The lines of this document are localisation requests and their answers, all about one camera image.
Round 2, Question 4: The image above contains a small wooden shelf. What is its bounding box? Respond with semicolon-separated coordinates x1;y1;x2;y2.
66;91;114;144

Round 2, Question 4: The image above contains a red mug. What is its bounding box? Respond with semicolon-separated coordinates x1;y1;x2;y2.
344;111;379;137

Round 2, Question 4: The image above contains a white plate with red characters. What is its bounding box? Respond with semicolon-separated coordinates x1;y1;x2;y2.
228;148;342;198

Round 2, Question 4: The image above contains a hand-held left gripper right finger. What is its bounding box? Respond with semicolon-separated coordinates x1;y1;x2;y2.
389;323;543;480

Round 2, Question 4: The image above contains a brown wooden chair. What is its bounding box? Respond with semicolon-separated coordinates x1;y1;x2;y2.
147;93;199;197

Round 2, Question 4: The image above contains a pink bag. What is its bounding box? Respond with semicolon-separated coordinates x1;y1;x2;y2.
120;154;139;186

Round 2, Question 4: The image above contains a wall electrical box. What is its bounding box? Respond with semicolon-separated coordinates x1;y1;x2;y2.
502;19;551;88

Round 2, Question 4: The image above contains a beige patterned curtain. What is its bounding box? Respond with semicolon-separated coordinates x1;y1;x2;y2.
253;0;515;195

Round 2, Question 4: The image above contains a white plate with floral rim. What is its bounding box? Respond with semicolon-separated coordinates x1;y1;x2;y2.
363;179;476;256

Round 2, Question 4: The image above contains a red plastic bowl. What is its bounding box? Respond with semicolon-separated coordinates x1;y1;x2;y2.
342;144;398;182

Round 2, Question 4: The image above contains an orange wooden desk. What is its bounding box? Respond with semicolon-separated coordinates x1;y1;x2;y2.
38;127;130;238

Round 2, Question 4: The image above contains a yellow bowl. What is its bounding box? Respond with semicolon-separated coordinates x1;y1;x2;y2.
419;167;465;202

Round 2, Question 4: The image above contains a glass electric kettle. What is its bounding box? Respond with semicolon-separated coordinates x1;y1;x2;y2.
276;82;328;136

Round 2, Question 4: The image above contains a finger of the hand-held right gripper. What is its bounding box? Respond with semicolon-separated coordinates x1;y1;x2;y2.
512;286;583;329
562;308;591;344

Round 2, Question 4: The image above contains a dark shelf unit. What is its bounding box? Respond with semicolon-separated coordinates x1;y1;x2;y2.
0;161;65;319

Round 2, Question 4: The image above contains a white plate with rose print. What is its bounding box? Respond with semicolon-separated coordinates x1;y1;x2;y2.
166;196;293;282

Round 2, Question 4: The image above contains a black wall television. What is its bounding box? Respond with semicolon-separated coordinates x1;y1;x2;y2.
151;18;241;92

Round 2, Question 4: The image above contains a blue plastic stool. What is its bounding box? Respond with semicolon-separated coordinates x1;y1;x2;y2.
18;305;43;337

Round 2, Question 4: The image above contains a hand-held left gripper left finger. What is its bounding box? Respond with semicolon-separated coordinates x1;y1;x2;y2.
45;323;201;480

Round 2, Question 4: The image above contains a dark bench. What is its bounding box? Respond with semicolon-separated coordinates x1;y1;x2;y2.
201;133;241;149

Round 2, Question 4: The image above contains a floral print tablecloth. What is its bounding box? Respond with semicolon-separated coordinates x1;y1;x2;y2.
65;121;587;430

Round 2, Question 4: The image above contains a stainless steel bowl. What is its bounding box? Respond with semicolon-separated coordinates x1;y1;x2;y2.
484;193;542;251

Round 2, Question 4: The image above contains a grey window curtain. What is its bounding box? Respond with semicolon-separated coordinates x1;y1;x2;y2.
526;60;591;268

→ Task statement:
Copy every record exactly, with nothing added or dropped.

→ Output:
The lines of this document are localisation requests and their answers, all about one camera image.
Round 2, Question 4: The image above contains a small wooden shelf. What is its bounding box? Respond with semicolon-separated coordinates x1;y1;x2;y2.
66;91;114;144

Round 2, Question 4: The image above contains a red mug. What is its bounding box? Respond with semicolon-separated coordinates x1;y1;x2;y2.
344;111;379;137

Round 2, Question 4: The image above contains a white plate with red characters. What is its bounding box? Respond with semicolon-separated coordinates x1;y1;x2;y2.
228;148;342;198

Round 2, Question 4: The image above contains a hand-held left gripper right finger. What is its bounding box? Respond with semicolon-separated coordinates x1;y1;x2;y2.
389;323;543;480

Round 2, Question 4: The image above contains a brown wooden chair. What is its bounding box? Respond with semicolon-separated coordinates x1;y1;x2;y2.
147;93;199;197

Round 2, Question 4: The image above contains a pink bag. What is its bounding box? Respond with semicolon-separated coordinates x1;y1;x2;y2.
120;154;139;186

Round 2, Question 4: The image above contains a wall electrical box. What is its bounding box? Respond with semicolon-separated coordinates x1;y1;x2;y2.
502;19;551;88

Round 2, Question 4: The image above contains a beige patterned curtain. What is its bounding box? Respond with semicolon-separated coordinates x1;y1;x2;y2.
253;0;515;195

Round 2, Question 4: The image above contains a white plate with floral rim. What is its bounding box? Respond with semicolon-separated coordinates x1;y1;x2;y2.
363;179;476;256

Round 2, Question 4: The image above contains a red plastic bowl. What is its bounding box? Respond with semicolon-separated coordinates x1;y1;x2;y2.
342;144;398;182

Round 2, Question 4: The image above contains an orange wooden desk. What is its bounding box? Respond with semicolon-separated coordinates x1;y1;x2;y2.
38;127;130;238

Round 2, Question 4: The image above contains a yellow bowl. What is its bounding box? Respond with semicolon-separated coordinates x1;y1;x2;y2.
419;167;465;202

Round 2, Question 4: The image above contains a glass electric kettle. What is its bounding box? Respond with semicolon-separated coordinates x1;y1;x2;y2.
276;82;328;136

Round 2, Question 4: The image above contains a finger of the hand-held right gripper. What is its bounding box? Respond with semicolon-separated coordinates x1;y1;x2;y2.
512;286;583;329
562;308;591;344

Round 2, Question 4: The image above contains a dark shelf unit. What is its bounding box? Respond with semicolon-separated coordinates x1;y1;x2;y2.
0;161;65;319

Round 2, Question 4: The image above contains a white plate with rose print. What is its bounding box? Respond with semicolon-separated coordinates x1;y1;x2;y2.
166;196;293;282

Round 2, Question 4: The image above contains a black wall television. What is its bounding box? Respond with semicolon-separated coordinates x1;y1;x2;y2.
151;18;241;92

Round 2, Question 4: The image above contains a blue plastic stool. What is its bounding box? Respond with semicolon-separated coordinates x1;y1;x2;y2.
18;305;43;337

Round 2, Question 4: The image above contains a hand-held left gripper left finger. What is its bounding box? Respond with semicolon-separated coordinates x1;y1;x2;y2.
45;323;201;480

Round 2, Question 4: The image above contains a dark bench. What is its bounding box? Respond with semicolon-separated coordinates x1;y1;x2;y2.
201;133;241;149

Round 2, Question 4: The image above contains a floral print tablecloth. What is its bounding box? Respond with semicolon-separated coordinates x1;y1;x2;y2.
65;121;587;430

Round 2, Question 4: The image above contains a stainless steel bowl. What is its bounding box? Respond with semicolon-separated coordinates x1;y1;x2;y2.
484;193;542;251

Round 2, Question 4: The image above contains a grey window curtain. What is its bounding box? Respond with semicolon-separated coordinates x1;y1;x2;y2.
526;60;591;268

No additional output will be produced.